DIRECTIONS FOR THIS TASK: Check each line of the material below for "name", then copy the ones that contain it.

RAW DATA:
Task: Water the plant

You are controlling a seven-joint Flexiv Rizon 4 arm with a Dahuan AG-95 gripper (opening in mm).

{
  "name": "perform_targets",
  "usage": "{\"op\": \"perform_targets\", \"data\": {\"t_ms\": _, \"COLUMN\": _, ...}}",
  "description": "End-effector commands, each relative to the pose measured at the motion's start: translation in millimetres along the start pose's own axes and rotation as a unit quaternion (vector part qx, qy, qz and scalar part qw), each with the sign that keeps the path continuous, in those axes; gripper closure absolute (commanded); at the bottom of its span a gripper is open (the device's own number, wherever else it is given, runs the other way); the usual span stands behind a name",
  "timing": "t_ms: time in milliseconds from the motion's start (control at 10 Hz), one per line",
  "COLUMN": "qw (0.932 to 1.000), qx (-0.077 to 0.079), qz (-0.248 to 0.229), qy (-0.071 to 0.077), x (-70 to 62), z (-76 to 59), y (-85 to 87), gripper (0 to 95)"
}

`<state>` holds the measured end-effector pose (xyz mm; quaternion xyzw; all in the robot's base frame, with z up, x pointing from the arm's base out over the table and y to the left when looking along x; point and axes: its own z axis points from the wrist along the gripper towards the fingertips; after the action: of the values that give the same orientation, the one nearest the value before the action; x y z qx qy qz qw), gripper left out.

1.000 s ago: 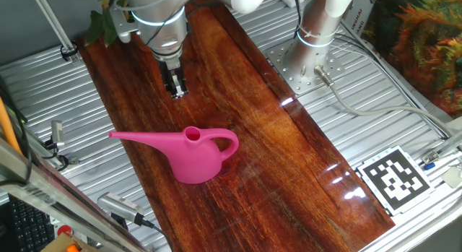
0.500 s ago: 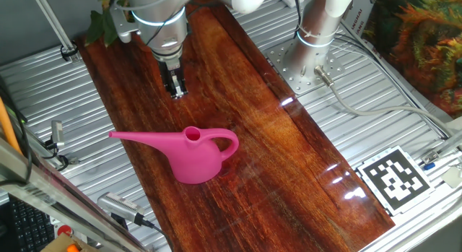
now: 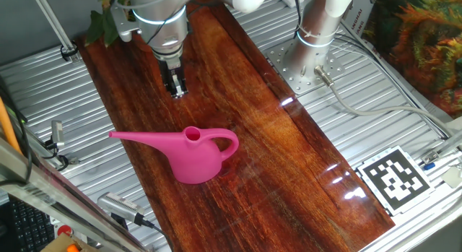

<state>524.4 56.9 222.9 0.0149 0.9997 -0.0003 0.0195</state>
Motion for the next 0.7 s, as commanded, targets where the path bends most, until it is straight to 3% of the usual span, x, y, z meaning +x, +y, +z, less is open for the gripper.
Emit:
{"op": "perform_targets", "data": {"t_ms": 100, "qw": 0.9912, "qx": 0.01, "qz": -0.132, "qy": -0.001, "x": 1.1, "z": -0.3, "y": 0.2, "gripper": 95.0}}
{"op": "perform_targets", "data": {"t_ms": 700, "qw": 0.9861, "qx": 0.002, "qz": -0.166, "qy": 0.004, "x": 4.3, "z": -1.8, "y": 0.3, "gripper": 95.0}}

SOLUTION TO THE PROBLEM:
  "name": "perform_targets",
  "description": "End-effector commands, each relative to the pose measured at the motion's start: translation in millimetres along the start pose's own axes and rotation as a unit quaternion (vector part qx, qy, qz and scalar part qw), each with the sign that keeps the path continuous, in those axes; gripper closure absolute (commanded); at the bottom of its span a gripper is open (the device's own number, wherever else it is given, runs the other way); the usual span stands behind a name",

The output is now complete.